Une journée au Marché Central
Daniel Marcos
La journée au Marché central de Saragosse commence alors que la ville est encore plongée dans l’obscurité. Avant l’aube, les lumières s’allument une à une à l’intérieur, les camions s’approchent des quais de chargement et les rideaux métalliques commencent à se lever. À l’intérieur, les commerçants vérifient la marchandise fraîchement arrivée, déposent la glace sur les étals de poisson, organisent les cageots de fruits et légumes, préparent les vitrines de viande, de charcuterie et de fromages. À cette heure matinale, le marché est presque un secret partagé : on n’entend que les salutations entre collègues, quelques plaisanteries de l’aube et le va-et-vient des chariots et des caisses qui annoncent déjà l’animation du reste de la journée.

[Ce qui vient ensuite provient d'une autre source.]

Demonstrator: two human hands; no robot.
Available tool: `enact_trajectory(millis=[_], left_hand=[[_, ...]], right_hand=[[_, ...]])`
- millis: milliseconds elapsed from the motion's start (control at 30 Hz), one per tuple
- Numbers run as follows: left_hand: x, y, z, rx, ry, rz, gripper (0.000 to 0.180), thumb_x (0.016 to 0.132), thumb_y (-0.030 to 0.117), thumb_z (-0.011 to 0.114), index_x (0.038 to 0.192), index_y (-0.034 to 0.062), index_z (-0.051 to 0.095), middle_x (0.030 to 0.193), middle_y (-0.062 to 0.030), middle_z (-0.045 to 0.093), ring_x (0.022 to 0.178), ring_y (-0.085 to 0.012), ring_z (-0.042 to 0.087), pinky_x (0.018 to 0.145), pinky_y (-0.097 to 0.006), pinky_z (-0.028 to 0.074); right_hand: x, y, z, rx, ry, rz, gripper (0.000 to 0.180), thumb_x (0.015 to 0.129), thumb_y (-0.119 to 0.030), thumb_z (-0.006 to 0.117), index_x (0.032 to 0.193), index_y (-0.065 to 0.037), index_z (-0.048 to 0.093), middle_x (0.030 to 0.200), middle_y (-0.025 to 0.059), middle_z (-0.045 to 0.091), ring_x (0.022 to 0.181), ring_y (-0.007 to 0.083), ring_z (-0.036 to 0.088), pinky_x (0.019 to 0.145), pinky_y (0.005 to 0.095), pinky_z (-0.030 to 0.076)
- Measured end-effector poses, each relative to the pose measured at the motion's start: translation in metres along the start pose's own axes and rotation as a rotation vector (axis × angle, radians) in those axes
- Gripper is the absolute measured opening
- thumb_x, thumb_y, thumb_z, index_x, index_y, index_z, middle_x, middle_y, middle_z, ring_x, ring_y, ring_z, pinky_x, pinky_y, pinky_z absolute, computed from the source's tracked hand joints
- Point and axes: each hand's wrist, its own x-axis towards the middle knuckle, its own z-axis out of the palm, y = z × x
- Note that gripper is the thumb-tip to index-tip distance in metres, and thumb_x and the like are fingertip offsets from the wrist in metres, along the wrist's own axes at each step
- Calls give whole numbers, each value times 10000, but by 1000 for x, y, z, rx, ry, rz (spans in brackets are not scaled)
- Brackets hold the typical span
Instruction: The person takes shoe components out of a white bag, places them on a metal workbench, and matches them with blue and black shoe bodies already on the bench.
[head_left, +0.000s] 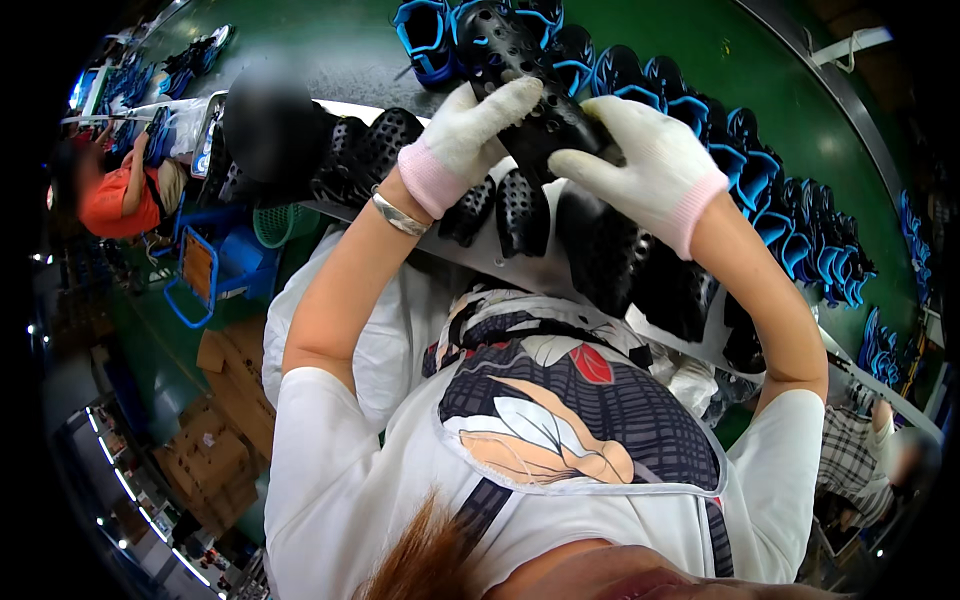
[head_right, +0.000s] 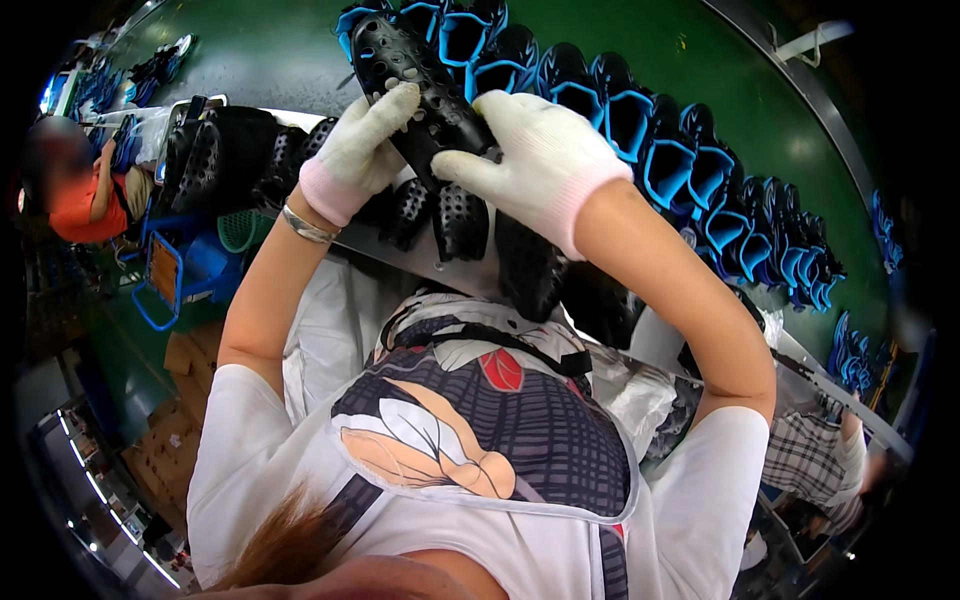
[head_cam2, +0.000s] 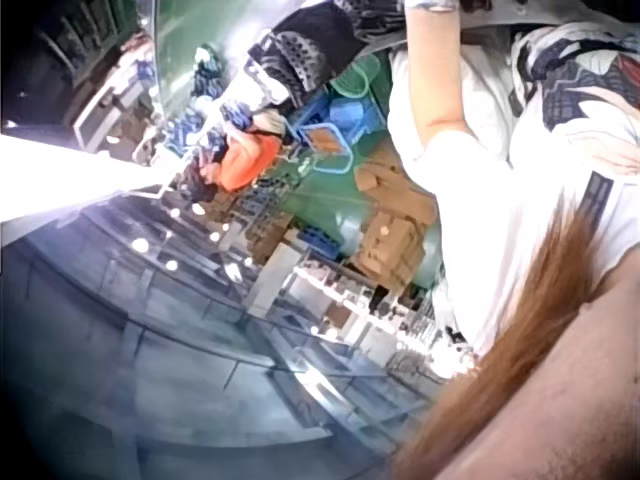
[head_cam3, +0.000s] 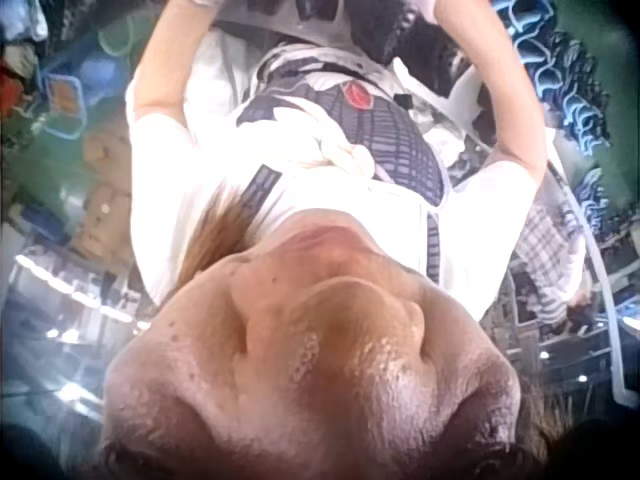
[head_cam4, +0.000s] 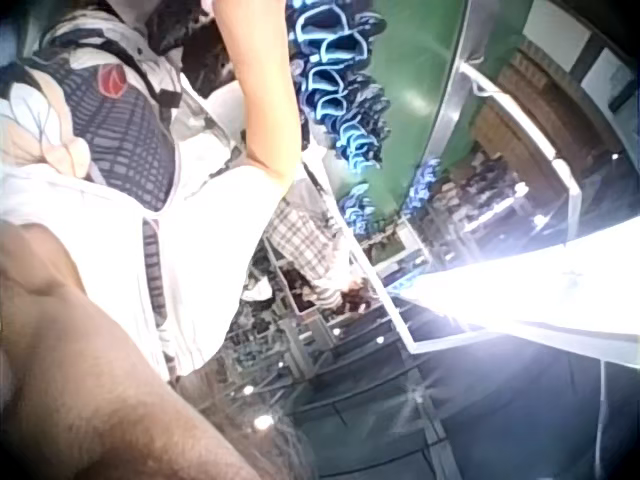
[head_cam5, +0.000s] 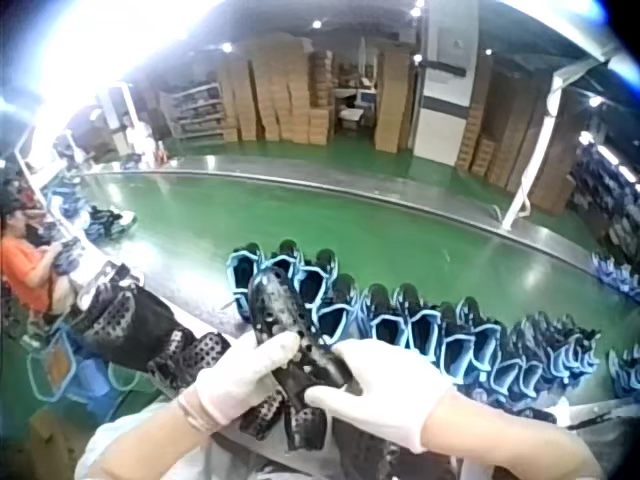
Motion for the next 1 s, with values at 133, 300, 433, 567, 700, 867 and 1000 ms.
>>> enact_trajectory(millis=[133,300,433,567,700,867,1000], left_hand=[[26,16,-46,35,38,78,349,999,261,545,1226,-3,527,1159,-93,632,1087,-197,617,934,-367,519],[64,39,-107,75,93,-116,407,989,327,557,1206,-17,545,1145,-124,639,1066,-211,638,908,-369,554],[94,40,-150,261,35,-348,469,910,403,653,1141,-2,601,1090,-109,647,1013,-206,641,898,-355,544],[121,17,-195,1249,-135,-121,540,819,406,701,1223,65,589,1152,-131,613,1052,-263,614,909,-362,507],[148,-7,-218,1582,-226,180,514,808,326,697,1215,50,548,1247,-173,530,1085,-369,574,908,-407,502],[191,-42,-244,1834,-137,-29,382,859,244,648,1174,37,580,1114,-177,580,1082,-362,552,908,-402,492],[205,-34,-230,1898,-210,-88,307,907,280,591,1071,24,634,1023,-176,639,985,-358,612,858,-411,514]], right_hand=[[68,-7,16,1,-73,94,539,849,-473,622,950,54,565,789,239,643,782,380,655,704,421,531],[134,-8,30,178,-88,138,554,812,-515,565,873,28,655,719,180,653,718,319,661,685,383,526],[180,8,41,109,-224,231,623,780,-585,523,816,13,695,710,159,655,699,302,648,674,371,516],[223,40,55,-16,-327,315,699,746,-634,522,817,37,704,712,187,643,683,300,635,664,376,506],[266,76,69,47,-361,465,723,751,-652,594,791,63,692,679,124,619,543,242,557,527,364,465],[318,64,65,-83,-330,461,670,786,-577,619,965,62,708,844,205,690,685,297,661,634,382,536],[335,70,96,-283,-134,358,574,797,-540,621,738,28,683,613,124,612,540,242,595,584,380,507]])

Quand la lumière du jour commence à filtrer par les grandes baies vitrées et que la structure de fer et de verre se découpe sur le ciel, le marché entre dans une nouvelle phase. Les bars des alentours servent les premiers cafés et tartines aux commerçants, aux livreurs et aux premiers clients. Peu après, les portes s’ouvrent toutes grandes et le Marché central se remplit de couleurs et de parfums : des montagnes de fruits et légumes composant une sorte de mosaïque, avec de la bourrache, des artichauts, l’oignon de Fuentes, des tomates qui sentent le potager ; des poissons et fruits de mer brillant sur la glace ; des pièces de Ternasco de Aragón et d’autres morceaux soigneusement préparés dans les boucheries ; des charcuteries, jambons et fromages artisanaux qui occupent les vitrines des stands de charcuterie et de fromagers.

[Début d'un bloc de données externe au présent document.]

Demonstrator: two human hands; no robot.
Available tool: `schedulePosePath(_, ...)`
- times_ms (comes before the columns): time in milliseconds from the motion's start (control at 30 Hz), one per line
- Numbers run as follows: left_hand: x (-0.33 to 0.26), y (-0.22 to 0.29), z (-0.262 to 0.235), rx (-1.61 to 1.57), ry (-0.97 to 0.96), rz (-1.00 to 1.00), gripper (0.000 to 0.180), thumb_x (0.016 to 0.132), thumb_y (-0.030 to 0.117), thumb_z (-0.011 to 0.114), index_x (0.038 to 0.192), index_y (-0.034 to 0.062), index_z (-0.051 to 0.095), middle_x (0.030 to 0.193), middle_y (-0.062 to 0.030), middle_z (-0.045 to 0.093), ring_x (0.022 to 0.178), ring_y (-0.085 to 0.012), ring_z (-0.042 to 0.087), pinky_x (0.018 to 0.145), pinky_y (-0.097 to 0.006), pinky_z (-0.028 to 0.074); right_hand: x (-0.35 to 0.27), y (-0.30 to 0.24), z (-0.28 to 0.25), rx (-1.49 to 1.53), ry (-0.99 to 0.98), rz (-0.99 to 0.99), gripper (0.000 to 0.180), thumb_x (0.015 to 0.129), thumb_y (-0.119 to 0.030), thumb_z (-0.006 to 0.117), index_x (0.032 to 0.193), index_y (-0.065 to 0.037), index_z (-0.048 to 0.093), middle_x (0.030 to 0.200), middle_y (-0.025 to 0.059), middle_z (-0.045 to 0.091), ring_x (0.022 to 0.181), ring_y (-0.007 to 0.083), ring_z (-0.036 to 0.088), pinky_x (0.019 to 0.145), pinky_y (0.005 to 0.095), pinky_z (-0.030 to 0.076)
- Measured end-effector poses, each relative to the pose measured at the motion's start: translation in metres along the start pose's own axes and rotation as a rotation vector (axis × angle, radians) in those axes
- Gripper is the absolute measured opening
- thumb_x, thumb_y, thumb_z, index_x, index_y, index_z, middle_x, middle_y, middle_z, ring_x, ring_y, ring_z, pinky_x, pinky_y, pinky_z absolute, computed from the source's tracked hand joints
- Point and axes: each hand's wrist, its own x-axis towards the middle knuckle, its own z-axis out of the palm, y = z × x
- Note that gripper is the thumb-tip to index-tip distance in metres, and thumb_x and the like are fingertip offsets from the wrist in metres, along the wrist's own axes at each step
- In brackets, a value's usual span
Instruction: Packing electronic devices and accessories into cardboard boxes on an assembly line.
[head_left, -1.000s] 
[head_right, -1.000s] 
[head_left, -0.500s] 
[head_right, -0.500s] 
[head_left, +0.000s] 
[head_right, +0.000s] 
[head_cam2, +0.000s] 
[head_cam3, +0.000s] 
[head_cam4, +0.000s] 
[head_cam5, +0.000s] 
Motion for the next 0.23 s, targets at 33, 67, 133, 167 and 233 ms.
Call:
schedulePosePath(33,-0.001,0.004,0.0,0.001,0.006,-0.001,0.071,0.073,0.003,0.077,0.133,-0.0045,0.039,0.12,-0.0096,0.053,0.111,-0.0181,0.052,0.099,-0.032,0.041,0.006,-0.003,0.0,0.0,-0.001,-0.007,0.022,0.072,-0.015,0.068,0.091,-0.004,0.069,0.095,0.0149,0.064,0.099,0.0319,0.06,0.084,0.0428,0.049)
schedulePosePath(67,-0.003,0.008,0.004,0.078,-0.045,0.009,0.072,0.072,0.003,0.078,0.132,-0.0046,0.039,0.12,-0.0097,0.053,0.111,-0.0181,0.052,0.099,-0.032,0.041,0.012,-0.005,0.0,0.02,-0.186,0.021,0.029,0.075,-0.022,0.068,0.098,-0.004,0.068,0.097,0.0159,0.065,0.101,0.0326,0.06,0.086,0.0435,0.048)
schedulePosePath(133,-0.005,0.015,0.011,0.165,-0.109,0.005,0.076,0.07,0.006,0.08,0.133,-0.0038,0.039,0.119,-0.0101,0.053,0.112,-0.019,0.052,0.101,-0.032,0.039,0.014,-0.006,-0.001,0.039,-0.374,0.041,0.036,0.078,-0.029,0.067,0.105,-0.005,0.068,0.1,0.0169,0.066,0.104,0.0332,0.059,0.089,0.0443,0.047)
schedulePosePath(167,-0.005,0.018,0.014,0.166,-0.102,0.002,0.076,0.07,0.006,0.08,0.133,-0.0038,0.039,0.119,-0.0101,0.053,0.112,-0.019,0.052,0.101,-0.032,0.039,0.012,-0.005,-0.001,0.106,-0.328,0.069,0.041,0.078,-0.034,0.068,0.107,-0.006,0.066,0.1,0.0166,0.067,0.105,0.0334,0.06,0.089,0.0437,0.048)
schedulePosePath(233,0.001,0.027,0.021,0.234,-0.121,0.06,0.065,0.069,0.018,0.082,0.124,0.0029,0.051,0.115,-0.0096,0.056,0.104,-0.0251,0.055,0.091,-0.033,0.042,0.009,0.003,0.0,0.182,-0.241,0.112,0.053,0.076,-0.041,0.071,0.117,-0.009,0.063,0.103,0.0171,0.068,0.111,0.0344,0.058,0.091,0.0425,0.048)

Au fil de la matinée, l’ambiance devient plus intense. Familles, personnes âgées avec leurs chariots de toujours, chefs professionnels, habitants du quartier et visiteurs curieux se mêlent dans les allées. Pendant que l’on choisit les produits, on échange des conseils et des recettes : quel poisson se prête le mieux à une cuisson au four, comment préparer une bourrache parfaite, quel fruit est le plus sucré cette semaine, quel vin de la région accompagne le mieux un ragoût. Le marché fonctionne comme une grande cuisine collective où l’expérience de celles et ceux qui vendent se combine avec l’envie d’apprendre de celles et ceux qui achètent.
Sans que l’on s’en rende vraiment compte, le Marché central arrive à l’heure de midi. Les chariots sont déjà bien remplis et, avec eux, prennent forme les repas du jour : menus maison, repas de famille, tapas et plats qui apparaîtront plus tard sur les comptoirs et les tables de la ville. D’un stand à l’autre, beaucoup de personnes font une courte pause pour prendre un apéritif, un vermouth ou un verre de vin accompagné d’une petite tapa, prolongeant ainsi la visite et la conversation. Le marché n’est pas seulement un lieu pour remplir le garde-manger, mais aussi un point de rencontre où la vie de quartier se maintient et où se partage le rythme quotidien de Saragosse.
Au fur et à mesure que les heures passent, l’activité commerciale commence à se calmer. On clôture quelques dernières commandes, on répond aux ultimes questions et les allées retrouvent peu à peu une autre forme de tranquillité. C’est le moment où l’on apprécie davantage le bâtiment lui-même : son architecture historique, la lumière qui entre par les fenêtres, l’équilibre entre tradition et modernité qui le maintient vivant et fonctionnel. Celles et ceux qui arrivent à cette heure profitent d’une promenade plus paisible, s’arrêtant pour observer les détails, discuter avec les commerçants ou faire les derniers achats de la journée.
Dans l’après-midi, la journée au Marché central s’achemine vers sa fin. Les stands commencent à ranger la marchandise restante, on nettoie les comptoirs, on ordonne les chambres froides et l’on vérifie les listes pour le lendemain. Les rideaux se baissent à nouveau et le brouhaha intérieur s’éteint, ne laissant à l’extérieur que la silhouette imposante du bâtiment dominant la place. Restent alors, presque suspendues dans l’air, les traces de la journée : les histoires partagées, les recommandations gastronomiques, les sourires entre voisins, l’étonnement de celles et ceux qui découvrent pour la première fois cet espace.
Une fois la nuit tombée, le Marché central se repose, mais la ville continue de profiter de tout ce qui est sorti de ses étals : ragoûts dans les maisons, tapas dans les bars, plats créatifs dans les restaurants. Ainsi, tandis que Saragosse vit son après-midi et sa soirée, le marché « rêve » le prochain lever du jour, prêt à répéter son rituel quotidien. Chaque nouveau jour sera différent, avec d’autres produits de saison, de nouvelles conversations et des visiteurs différents, mais toujours avec la même essence : celle d’un lieu qui nourrit la ville et révèle l’une de ses facettes les plus authentiques.